Anak Papua Jadi Garda Terdepan Pengibar Merah Putih
Keberanian dan kebanggaan terpancar jelas dari anak-anak Papua yang menjadi pusat perhatian dalam upacara ini. Mereka bukan sekadar peserta pasif, melainkan manifestasi nyata dari keberanian dan rasa cinta tanah air yang tumbuh di hati generasi muda Papua. Kehadiran Satgas Habema TK Yamo, di bawah pimpinan Lettu Inf Ruben Christian Tamunu, memberikan jaminan keamanan dan kelancaran setiap rangkaian kegiatan, membuktikan sinergi kuat antara TNI dan masyarakat.
Lettu Inf Ruben Christian Tamunu mengungkapkan kekagumannya terhadap antusiasme para siswa. “Semangat anak-anak hari ini luar biasa. Mereka sangat antusias dan dengan penuh kebanggaan mengibarkan Merah Putih. Kami sebagai prajurit hanya mendampingi, memberikan motivasi, semangat serta pengamanan agar kegiatan berjalan lancar, ” ungkap Ruben kepada media pada Kamis (20/8/2026).
Ia menambahkan bahwa momen ini sangat krusial untuk memupuk rasa keberanian dan kecintaan terhadap Indonesia di kalangan generasi muda Papua. “Biarkan anak-anak menunjukkan semangatnya, karena dari semangat dan keberanian mereka inilah kita melihat harapan masa depan Papua dan Indonesia, ” tuturnya penuh harap.
Keceriaan Membanjiri Halaman Sekolah Pasca Upacara
Usai upacara pengibaran bendera yang penuh makna, suasana halaman SDN 2 Yamo seketika berubah menjadi lautan keceriaan. Berbagai perlombaan khas Agustusan digelar, disambut dengan sorak-sorai dan tawa riang para siswa. Personel Satgas TNI kembali hadir di tengah-tengah mereka, tidak hanya ikut merayakan, tetapi juga berbagi kebahagiaan dengan membagikan seragam sekolah kepada siswa SDN 2 Yamo dan pakaian kepada masyarakat Distrik Yamo.
Kegiatan ini menjadi bukti nyata bahwa peringatan HUT Kemerdekaan RI di pelosok negeri dapat menjadi wadah perekat kebersamaan, mempererat tali silaturahmi antara masyarakat, pelajar, dan prajurit TNI.
Merah Putih Berkibar, Simbol Harapan di Ujung Negeri
Dari halaman sederhana SDN 2 Yamo, kibaran Bendera Merah Putih menjadi simbol abadi semangat generasi muda Papua.
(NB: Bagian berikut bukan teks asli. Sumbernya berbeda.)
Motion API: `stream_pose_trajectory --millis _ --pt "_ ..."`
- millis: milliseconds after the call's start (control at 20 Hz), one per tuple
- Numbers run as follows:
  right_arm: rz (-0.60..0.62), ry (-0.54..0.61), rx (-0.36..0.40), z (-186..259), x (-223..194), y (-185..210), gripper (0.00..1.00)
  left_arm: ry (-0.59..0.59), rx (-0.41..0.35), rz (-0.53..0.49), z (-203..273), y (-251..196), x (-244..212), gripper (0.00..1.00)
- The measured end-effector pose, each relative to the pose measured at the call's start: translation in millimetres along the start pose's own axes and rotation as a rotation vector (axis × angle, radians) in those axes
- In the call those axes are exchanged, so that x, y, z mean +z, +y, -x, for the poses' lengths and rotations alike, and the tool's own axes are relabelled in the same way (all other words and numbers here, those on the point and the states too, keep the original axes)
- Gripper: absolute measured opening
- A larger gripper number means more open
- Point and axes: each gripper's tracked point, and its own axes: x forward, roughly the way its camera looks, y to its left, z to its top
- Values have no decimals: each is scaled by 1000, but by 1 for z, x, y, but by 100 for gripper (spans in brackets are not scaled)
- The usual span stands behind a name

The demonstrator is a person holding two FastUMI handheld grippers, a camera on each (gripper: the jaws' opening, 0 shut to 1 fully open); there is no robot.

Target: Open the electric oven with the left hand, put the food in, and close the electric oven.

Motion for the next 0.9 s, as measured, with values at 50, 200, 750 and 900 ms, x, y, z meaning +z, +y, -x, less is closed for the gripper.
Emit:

Anak-anak ini membuktikan bahwa peringatan kemerdekaan adalah momentum berharga untuk menumbuhkan keberanian, mempererat persatuan, dan menanamkan kecintaan yang mendalam terhadap Indonesia. Di Yamo, Merah Putih tak hanya terbentang di tiang, namun hidup dalam senyum, keberanian, dan semangat membara anak-anak Papua, penerus bangsa yang akan membawa Indonesia ke masa depan yang lebih gemilang.